Except under exceptional circumstances (see note), the organisation of your code will have no impact on the final product. (contents of the code are obviously a different matter)
So with that in mind you should organise your code as you would any other project.
With that said, the following are fairly typical:
If this is a processor that you've worked on before, or will be working on in the future, you will usually want to keep a dedicated hardware abstraction layer that can be shared between projects in the future. Typically this module would contain items like routines for managing any uarts, timers etc.
Usually it's reasonable to maintain a set of platform specific code for initialisation and setup that performs all of the configuration and initialisation up to the point where your executive takes over and runs your application. It will also include platform specific hal routines.
The executive/application is probably maintained as a separate module. All of the hardware specific code should be hidden in the hal (as mentioned above).
By splitting your code up like this you also have the option of compiling and running your application as a simulation, on a completely different platform, just by replacing the hardware specific code with routines that mimic the hardware.
This can be good for unit testing and debugging and algorithmic problems you might have.
Exceptional circumstances as might be imposed by unusual compiler restrictions. eg. I've come across some compilers that expect all interrupt service routines to be compiled within a single object file.
I've worked with some sensors like the Tmote Sky, I too have seen poor organization, and I have to admit i have contributed to it. Anyway I'd say that some confusion has to be, because loading too much modules or too much part of program will be (imho) resource killing too, so try to be aware of a threshold between organization and usability on the low resources.
Obviously this don't mean let caos begin, but for example try to get a look on the organization of the tinyOS source code and applications, it's an idea on what I'm trying to say.
Although it is a bit painful, one organization technique that is somewhat common with embedded C libraries is to split every single function and variable into a separate C source file, and then aggregate the resulting collection of O files into a library file.
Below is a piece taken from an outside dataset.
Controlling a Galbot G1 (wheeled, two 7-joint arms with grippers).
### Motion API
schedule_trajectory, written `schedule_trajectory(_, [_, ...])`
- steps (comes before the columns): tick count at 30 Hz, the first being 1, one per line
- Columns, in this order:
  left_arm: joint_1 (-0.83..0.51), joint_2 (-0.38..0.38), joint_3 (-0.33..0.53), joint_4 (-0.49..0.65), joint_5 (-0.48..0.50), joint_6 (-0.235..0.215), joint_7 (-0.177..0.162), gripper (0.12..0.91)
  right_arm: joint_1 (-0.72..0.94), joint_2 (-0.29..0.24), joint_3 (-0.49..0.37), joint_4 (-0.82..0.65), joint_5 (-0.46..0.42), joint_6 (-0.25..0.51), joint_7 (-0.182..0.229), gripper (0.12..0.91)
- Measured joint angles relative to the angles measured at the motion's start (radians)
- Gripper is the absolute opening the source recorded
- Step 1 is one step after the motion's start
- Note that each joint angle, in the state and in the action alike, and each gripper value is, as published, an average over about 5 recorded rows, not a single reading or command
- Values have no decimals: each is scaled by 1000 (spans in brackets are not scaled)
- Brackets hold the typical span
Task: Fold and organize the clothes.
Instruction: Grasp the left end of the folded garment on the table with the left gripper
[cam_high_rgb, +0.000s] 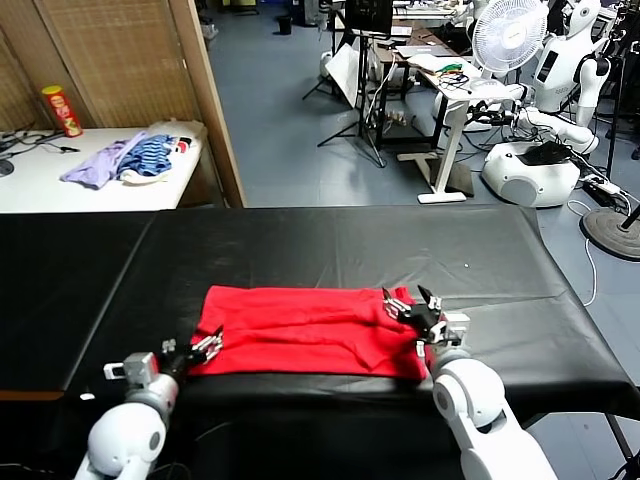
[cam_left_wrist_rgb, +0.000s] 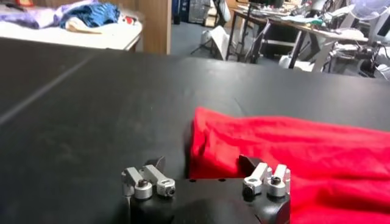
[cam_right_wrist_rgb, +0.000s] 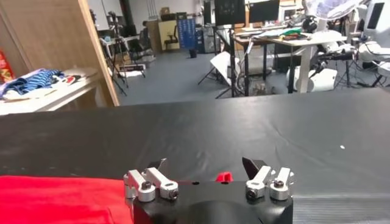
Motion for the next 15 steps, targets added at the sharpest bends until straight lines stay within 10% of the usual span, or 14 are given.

The motivation for doing this is that for most normal linkers the unit of linkage is an object, for every object you either get the whole object or none of it. Since there is a 1-1 relationship between C files and object files, putting each symbol in it's own C file gives each one it's own object. This in turn lets the linker pull in only that subset of functions and variables that are actually used.
This sort of game doesn't help at all for headers they can happily be left as single files.